BEGIN
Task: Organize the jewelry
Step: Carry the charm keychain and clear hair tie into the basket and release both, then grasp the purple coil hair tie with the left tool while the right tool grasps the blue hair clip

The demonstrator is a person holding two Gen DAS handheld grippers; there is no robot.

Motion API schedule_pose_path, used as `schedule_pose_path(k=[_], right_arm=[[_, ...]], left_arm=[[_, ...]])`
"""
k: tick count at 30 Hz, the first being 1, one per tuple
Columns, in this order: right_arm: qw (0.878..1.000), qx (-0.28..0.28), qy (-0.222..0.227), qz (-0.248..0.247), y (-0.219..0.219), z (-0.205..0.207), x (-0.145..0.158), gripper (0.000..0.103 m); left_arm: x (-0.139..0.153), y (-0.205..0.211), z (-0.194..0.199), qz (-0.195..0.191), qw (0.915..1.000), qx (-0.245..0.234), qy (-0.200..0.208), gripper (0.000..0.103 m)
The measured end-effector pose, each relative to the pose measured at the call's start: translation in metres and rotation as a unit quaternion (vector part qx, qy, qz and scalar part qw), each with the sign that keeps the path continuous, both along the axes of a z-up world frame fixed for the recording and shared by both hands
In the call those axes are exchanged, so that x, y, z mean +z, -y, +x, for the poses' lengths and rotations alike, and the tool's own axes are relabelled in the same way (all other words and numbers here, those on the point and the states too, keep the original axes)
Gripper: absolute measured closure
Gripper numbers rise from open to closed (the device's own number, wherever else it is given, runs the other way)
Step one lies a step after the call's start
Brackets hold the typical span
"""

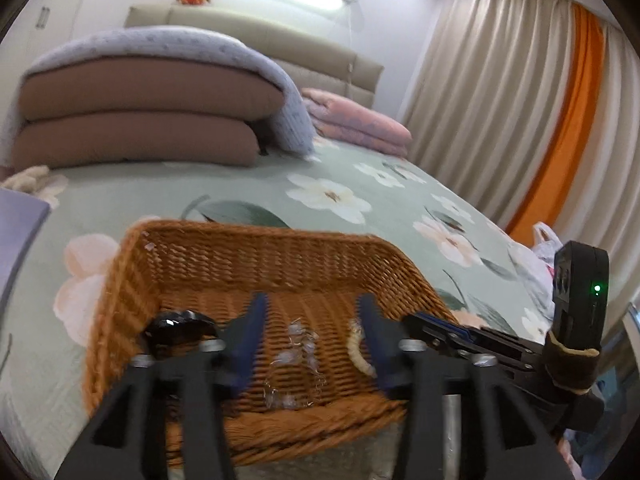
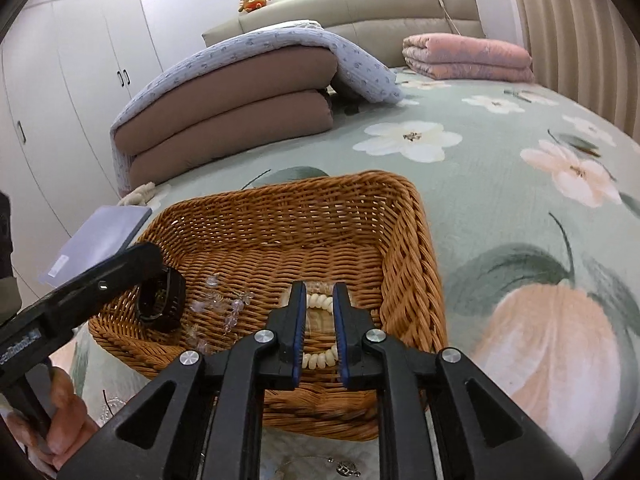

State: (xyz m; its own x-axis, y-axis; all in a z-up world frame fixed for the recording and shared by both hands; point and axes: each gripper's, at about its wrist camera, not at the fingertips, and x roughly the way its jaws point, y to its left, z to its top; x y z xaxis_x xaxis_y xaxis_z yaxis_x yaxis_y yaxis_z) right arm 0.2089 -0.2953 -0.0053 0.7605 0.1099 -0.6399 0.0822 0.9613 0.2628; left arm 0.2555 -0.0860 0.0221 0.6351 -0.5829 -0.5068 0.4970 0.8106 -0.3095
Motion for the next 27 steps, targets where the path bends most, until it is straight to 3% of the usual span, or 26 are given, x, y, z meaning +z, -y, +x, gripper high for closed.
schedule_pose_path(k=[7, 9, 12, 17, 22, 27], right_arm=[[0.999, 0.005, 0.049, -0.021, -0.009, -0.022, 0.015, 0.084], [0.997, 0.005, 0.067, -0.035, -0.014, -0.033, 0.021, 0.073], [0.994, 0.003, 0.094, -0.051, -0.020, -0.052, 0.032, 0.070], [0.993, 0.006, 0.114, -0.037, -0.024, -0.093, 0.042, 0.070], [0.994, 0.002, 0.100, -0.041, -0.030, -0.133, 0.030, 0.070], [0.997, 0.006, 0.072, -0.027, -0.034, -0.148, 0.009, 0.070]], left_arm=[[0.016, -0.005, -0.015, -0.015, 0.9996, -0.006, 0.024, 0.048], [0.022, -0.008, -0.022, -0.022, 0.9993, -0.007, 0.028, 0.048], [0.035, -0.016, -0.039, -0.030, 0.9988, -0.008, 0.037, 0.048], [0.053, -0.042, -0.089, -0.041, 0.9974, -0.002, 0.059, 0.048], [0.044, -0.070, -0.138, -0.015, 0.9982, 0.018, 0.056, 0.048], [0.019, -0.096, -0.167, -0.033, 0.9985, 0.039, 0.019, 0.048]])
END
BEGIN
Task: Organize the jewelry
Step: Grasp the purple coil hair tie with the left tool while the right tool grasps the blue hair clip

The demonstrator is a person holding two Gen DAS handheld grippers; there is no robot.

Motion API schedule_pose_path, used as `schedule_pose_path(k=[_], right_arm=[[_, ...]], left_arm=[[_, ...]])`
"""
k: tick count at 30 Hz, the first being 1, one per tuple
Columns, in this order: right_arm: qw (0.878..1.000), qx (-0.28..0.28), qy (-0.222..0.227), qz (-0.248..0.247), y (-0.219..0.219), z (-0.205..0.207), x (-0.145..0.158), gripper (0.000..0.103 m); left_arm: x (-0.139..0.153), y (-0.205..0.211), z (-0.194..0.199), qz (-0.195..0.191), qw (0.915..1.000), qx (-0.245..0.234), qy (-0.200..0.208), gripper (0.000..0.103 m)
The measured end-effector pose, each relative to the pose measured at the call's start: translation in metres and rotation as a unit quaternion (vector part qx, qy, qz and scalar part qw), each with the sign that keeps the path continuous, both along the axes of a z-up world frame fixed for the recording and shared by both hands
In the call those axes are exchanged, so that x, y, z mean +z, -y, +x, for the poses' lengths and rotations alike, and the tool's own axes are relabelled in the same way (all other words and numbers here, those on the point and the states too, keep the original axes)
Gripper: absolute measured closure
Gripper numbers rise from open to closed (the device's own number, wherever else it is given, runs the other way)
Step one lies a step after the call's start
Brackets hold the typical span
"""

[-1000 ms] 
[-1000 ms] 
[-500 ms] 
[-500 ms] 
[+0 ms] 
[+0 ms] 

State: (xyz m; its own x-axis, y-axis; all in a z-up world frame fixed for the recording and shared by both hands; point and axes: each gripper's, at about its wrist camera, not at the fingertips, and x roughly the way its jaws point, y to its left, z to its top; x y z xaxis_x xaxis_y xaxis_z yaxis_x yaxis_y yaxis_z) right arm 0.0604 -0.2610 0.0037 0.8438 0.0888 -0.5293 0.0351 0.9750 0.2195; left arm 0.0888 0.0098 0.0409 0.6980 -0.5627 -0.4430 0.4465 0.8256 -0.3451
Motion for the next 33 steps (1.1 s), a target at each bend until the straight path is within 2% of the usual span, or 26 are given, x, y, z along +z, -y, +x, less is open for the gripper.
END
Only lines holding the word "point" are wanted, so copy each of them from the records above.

In the call those axes are exchanged, so that x, y, z mean +z, -y, +x, for the poses' lengths and rotations alike, and the tool's own axes are relabelled in the same way (all other words and numbers here, those on the point and the states too, keep the original axes)
State: (xyz m; its own x-axis, y-axis; all in a z-up world frame fixed for the recording and shared by both hands; point and axes: each gripper's, at about its wrist camera, not at the fingertips, and x roughly the way its jaws point, y to its left, z to its top; x y z xaxis_x xaxis_y xaxis_z yaxis_x yaxis_y yaxis_z) right arm 0.2089 -0.2953 -0.0053 0.7605 0.1099 -0.6399 0.0822 0.9613 0.2628; left arm 0.2555 -0.0860 0.0221 0.6351 -0.5829 -0.5068 0.4970 0.8106 -0.3095
In the call those axes are exchanged, so that x, y, z mean +z, -y, +x, for the poses' lengths and rotations alike, and the tool's own axes are relabelled in the same way (all other words and numbers here, those on the point and the states too, keep the original axes)
State: (xyz m; its own x-axis, y-axis; all in a z-up world frame fixed for the recording and shared by both hands; point and axes: each gripper's, at about its wrist camera, not at the fingertips, and x roughly the way its jaws point, y to its left, z to its top; x y z xaxis_x xaxis_y xaxis_z yaxis_x yaxis_y yaxis_z) right arm 0.0604 -0.2610 0.0037 0.8438 0.0888 -0.5293 0.0351 0.9750 0.2195; left arm 0.0888 0.0098 0.0409 0.6980 -0.5627 -0.4430 0.4465 0.8256 -0.3451

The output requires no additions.